Maybe rephrase the last sentence of this paragraph. What does 'local
visibility' refer to - the new function implementations in the patch
module be static or something else?

> +
> +The patch contains only functions that are really modified. But they might
> +want to access functions or data with local visibility from the original
> +source.c file. This can be solved by relocation information. FIXME:
> +The support and documentation for relocations is still in progress.
> +
> +
> +5.2. Metadata
> +------------
> +
> +The patch is described by several structures that split the information
> +into three levels:
> +
> + + struct klp_patch is defined for each patched function. It includes
> + a name (string) of the original function, optionaly the position
> + of the symbol within an object, and a name (pointer) to the new

within which object - the resulting to-be-patched kernel or some other
obejct?

> + function implementation. The old function will be later found via
> + kallsyms at runtime. The new function is defined in the same
> + source file.

The last sentence is confusing, it seems it is not connected to the
earlier sentences in the paragraph.

> +
> + + struct klp_object defines an array of patched functions (struct
> + klp_patch) in the same object. Where object is either vmlinux (NULL)
> + or a module name. It helps to group and handle functions for each

Here object is being explained, maybe move it to the first paragraph so
that readers can continue reading and have an idea what "object" is
referring to.

> + object together. Note that patched modules might be loaded later
> + then the patch itself and the relevant functions might be patched
s/then/than/
> + only when they are available.
> +
> + + struct klp_patch defines an array of patched objects (struct
> + klp_object). It allows to handle all patched functions consistently
> + and synchronously. The whole patch is applied only when all available
> + symbols can be patched. If a more complex consistency model is supported
> + then a selected unit (thread, kernel as a whole) will see the new code
> + from the entire patch only when they are in a safe state.
> +
> +
> +5.3. Module handling
> +-------------------
> +
> +The live patch is typically registered and enabled when the module
> +is loaded. The reverse operations are called when the module
> +is being removed.
> +
> +IMPORTANT: Livepatch modules could not be removed at the moment.
s/could/can/
> +See the limitations below.
> +
> +
> +6. Sysfs
> +========
> +
> +Information about the registered patches might be found under
> +/sys/kernel/livepatch. The patches could be enabled and disabled
> +by writing there.
> +
> +See Documentation/ABI/testing/sysfs-kernel-livepatch for more details.
> +
> +
> +7. Limitations
> +==============
> +
> +The initial Livepatch implementation has several limitations:
s/initial/current

Hopefully the documentation will be kept up to date as the livepatching
framework evolves
> +
> + + The modules with LivePatches could not be removed without forcing
> + at the moment.

Livepatching modules can only be removed by force unloading them e.g.
rmmod -f patch.ko . If that's what you meant.

> +
> + The problem is how to detect if anyone is still using (sleeping inside)
> + a code from the patch. It will get most likely solved once a more complex
> + consistency model is supported. The idea is that a safe state for patching
> + should also mean a safe state for removing the patch.
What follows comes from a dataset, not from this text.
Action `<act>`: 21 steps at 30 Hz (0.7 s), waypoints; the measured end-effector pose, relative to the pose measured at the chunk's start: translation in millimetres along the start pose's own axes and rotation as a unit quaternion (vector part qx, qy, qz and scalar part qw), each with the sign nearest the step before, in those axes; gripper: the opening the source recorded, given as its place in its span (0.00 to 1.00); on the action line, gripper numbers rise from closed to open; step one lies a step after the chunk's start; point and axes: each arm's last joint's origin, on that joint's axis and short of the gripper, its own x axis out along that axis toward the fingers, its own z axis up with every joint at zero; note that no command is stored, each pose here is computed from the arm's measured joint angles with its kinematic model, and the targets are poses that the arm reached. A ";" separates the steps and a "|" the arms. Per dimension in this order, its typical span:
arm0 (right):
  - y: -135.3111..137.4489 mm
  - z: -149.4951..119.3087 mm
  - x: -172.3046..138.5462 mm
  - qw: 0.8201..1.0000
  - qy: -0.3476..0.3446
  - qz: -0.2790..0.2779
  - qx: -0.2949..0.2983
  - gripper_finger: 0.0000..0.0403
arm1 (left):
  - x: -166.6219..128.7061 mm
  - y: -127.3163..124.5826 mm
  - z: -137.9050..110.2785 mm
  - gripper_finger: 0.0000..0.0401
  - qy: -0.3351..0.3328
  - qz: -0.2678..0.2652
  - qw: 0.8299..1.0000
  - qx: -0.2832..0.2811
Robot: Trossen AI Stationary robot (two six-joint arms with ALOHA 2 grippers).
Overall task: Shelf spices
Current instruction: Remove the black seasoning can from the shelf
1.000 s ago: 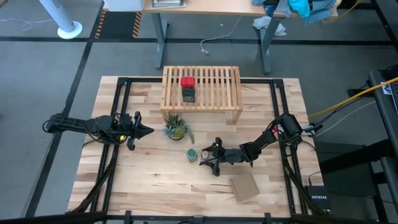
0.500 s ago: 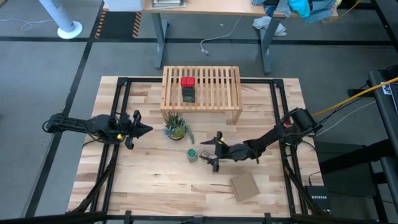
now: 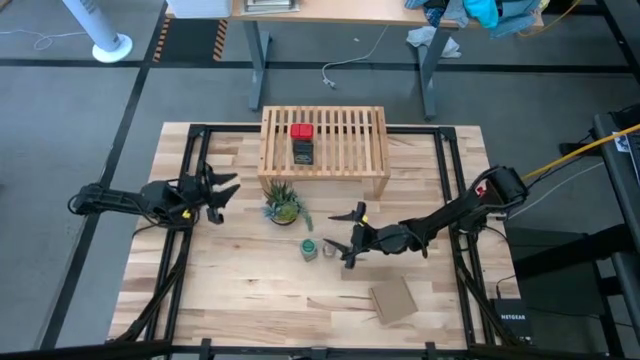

The impression I'm left with when reading this paragraph is that there
is no consistency model whatsoever at present times. Whereas I believe
there is a very crude one

> +
> +
> + + Only functions that can be traced could be patched.
> +
> + Livepatch is based on the dynamic ftrace. In particular, functions
> + implementing ftrace or the livepatch ftrace handler could not be patched.
> + Otherwise, you would end up in an infinite loop. A potential mistake
> + is prevented by marking the problematic functions by "notrace".
> +
> +
> + + Livepatch works reliably only when the dynamic ftrace is located at
> + the very beginning of the function.
> +
> + The function need to be redirected before the stack or the function
> + parameters are muffled any way. For example, LivePatch requires
> + using -fentry on x86_64.
s/-fentry/-fentry compiler option/ if you are referring to
https://gcc.gnu.org/onlinedocs/gccint/Function-Entry.html

> +
> +
> + + The patch must not change the semantic of the patched functions.
> +
> + The current implementation guarantees only that either the old
> + or the new function is called. The functions are patched one
> + by one. It means that the patch must _not_ change the semantic
> + of the function.
> +
> +
> + + Kretprobes using the ftrace framework conflict with the patched functions.
> +
> + Both Kretprobes and LivePatches use a ftrace handler that modifies
> + the return address. The first user wins. Either the probe or the patch
> + is rejected when the handler is already in use by the other.
> +
> +
> + + Kprobes in the original function are ignored when the code is redirected
> + to the new implementation.
> +
> + There is a work in progress to add warnings about this situations.
> diff --git a/MAINTAINERS b/MAINTAINERS
> index 4029c63d8a7d..0e7049688862 100644
> --- a/MAINTAINERS
> +++ b/MAINTAINERS
> @@ -6590,6 +6590,7 @@ F: kernel/livepatch/
> F: include/linux/livepatch.h
> F: arch/x86/include/asm/livepatch.h
> F: arch/x86/kernel/livepatch.c
> +F: Documentation/livepatch/
> F: Documentation/ABI/testing/sysfs-kernel-livepatch
> F: samples/livepatch/
> L: live-patching@xxxxxxxxxxxxxxx
>

It's a good starting point. Hopefully a bit of tweaking will make it
even more friendly to newcomers of livepatching (I have read the sources
but I'm in no way VERY familiar with it). I'm especially interested in
the relocation and current consistency model documentation.

Reviewed-by: Nikolay Borisov <kernel@xxxxxxxx>